#### WHAT THE TASK ASKS
What follows is a set of records, each of which is to be written out exactly.

(Data records)
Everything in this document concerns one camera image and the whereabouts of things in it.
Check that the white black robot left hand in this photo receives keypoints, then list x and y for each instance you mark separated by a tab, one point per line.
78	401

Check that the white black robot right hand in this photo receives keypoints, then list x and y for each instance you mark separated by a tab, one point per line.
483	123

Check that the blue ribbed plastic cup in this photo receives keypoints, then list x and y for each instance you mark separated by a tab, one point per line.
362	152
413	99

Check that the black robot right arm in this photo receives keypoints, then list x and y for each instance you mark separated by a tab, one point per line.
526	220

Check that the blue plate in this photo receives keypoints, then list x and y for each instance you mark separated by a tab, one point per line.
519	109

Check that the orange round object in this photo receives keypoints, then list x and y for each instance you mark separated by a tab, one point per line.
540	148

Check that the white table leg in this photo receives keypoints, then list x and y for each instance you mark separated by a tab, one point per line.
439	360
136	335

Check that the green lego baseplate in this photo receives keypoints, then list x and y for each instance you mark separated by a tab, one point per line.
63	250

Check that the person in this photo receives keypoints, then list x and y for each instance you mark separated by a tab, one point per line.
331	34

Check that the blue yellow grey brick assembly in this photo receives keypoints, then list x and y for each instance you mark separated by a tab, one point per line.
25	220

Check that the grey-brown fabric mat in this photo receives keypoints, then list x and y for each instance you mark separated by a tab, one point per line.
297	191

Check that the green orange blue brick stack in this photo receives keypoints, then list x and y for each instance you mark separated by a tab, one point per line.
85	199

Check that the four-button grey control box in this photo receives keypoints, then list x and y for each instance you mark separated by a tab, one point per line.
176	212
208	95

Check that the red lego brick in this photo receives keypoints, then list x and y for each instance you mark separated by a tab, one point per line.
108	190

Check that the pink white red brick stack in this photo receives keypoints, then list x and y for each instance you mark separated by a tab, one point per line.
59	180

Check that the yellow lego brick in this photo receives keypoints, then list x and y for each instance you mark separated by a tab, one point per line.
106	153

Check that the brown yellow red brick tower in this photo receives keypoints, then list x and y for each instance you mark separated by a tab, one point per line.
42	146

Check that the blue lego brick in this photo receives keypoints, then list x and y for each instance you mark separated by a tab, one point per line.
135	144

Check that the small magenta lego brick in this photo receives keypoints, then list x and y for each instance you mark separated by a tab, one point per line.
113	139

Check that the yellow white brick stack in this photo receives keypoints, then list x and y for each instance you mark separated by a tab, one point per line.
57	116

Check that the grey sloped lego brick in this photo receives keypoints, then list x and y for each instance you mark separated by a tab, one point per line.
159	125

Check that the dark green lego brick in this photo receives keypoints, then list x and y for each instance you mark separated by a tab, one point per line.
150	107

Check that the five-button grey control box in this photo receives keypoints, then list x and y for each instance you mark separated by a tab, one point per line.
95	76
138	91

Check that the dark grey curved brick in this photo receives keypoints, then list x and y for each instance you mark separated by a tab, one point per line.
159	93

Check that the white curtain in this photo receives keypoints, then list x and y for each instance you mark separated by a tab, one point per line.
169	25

#### EXERCISE RESPONSE
Everything in this document concerns one camera image and the whereabouts of things in it.
Check that the white black robot left hand in this photo receives keypoints, then list x and y for each instance you mark separated by a tab, one point per line.
78	401

Check that the white black robot right hand in this photo receives keypoints, then list x and y for each instance you mark separated by a tab, one point per line.
483	123

Check that the blue ribbed plastic cup in this photo receives keypoints, then list x and y for each instance you mark separated by a tab, one point per line.
362	152
413	99

Check that the black robot right arm in this photo receives keypoints, then list x and y for each instance you mark separated by a tab, one point per line.
526	220

Check that the blue plate in this photo receives keypoints, then list x and y for each instance you mark separated by a tab, one point per line.
519	109

Check that the orange round object in this photo receives keypoints, then list x and y for each instance you mark separated by a tab, one point per line.
540	148

Check that the white table leg in this photo receives keypoints, then list x and y for each instance you mark separated by a tab, one point per line.
439	360
136	335

Check that the green lego baseplate in this photo receives keypoints, then list x and y for each instance you mark separated by a tab, one point per line.
63	250

Check that the person in this photo receives keypoints, then list x and y for each instance you mark separated by a tab, one point per line.
331	34

Check that the blue yellow grey brick assembly in this photo receives keypoints, then list x and y for each instance you mark separated by a tab, one point per line.
25	220

Check that the grey-brown fabric mat in this photo receives keypoints, then list x and y for each instance you mark separated by a tab, one point per line.
297	191

Check that the green orange blue brick stack in this photo receives keypoints, then list x and y for each instance you mark separated by a tab, one point per line.
85	199

Check that the four-button grey control box in this photo receives keypoints, then list x and y for each instance you mark separated by a tab, one point per line.
176	212
208	95

Check that the red lego brick in this photo receives keypoints, then list x and y for each instance you mark separated by a tab, one point per line.
108	190

Check that the pink white red brick stack in this photo receives keypoints, then list x and y for each instance you mark separated by a tab, one point per line.
59	180

Check that the yellow lego brick in this photo receives keypoints, then list x and y for each instance you mark separated by a tab, one point per line.
106	153

Check that the brown yellow red brick tower in this photo receives keypoints, then list x and y for each instance you mark separated by a tab, one point per line.
42	146

Check that the blue lego brick in this photo receives keypoints, then list x and y for each instance you mark separated by a tab, one point per line.
135	144

Check that the small magenta lego brick in this photo receives keypoints, then list x and y for each instance you mark separated by a tab, one point per line.
113	139

Check that the yellow white brick stack in this photo receives keypoints, then list x and y for each instance you mark separated by a tab, one point per line.
57	116

Check that the grey sloped lego brick in this photo receives keypoints, then list x and y for each instance you mark separated by a tab, one point per line.
159	125

Check that the dark green lego brick in this photo receives keypoints, then list x and y for each instance you mark separated by a tab, one point per line.
150	107

Check that the five-button grey control box in this photo receives keypoints, then list x and y for each instance you mark separated by a tab, one point per line.
95	76
138	91

Check that the dark grey curved brick in this photo receives keypoints, then list x and y for each instance you mark separated by a tab, one point per line.
159	93

Check that the white curtain in this photo receives keypoints, then list x and y for each instance you mark separated by a tab, one point per line.
169	25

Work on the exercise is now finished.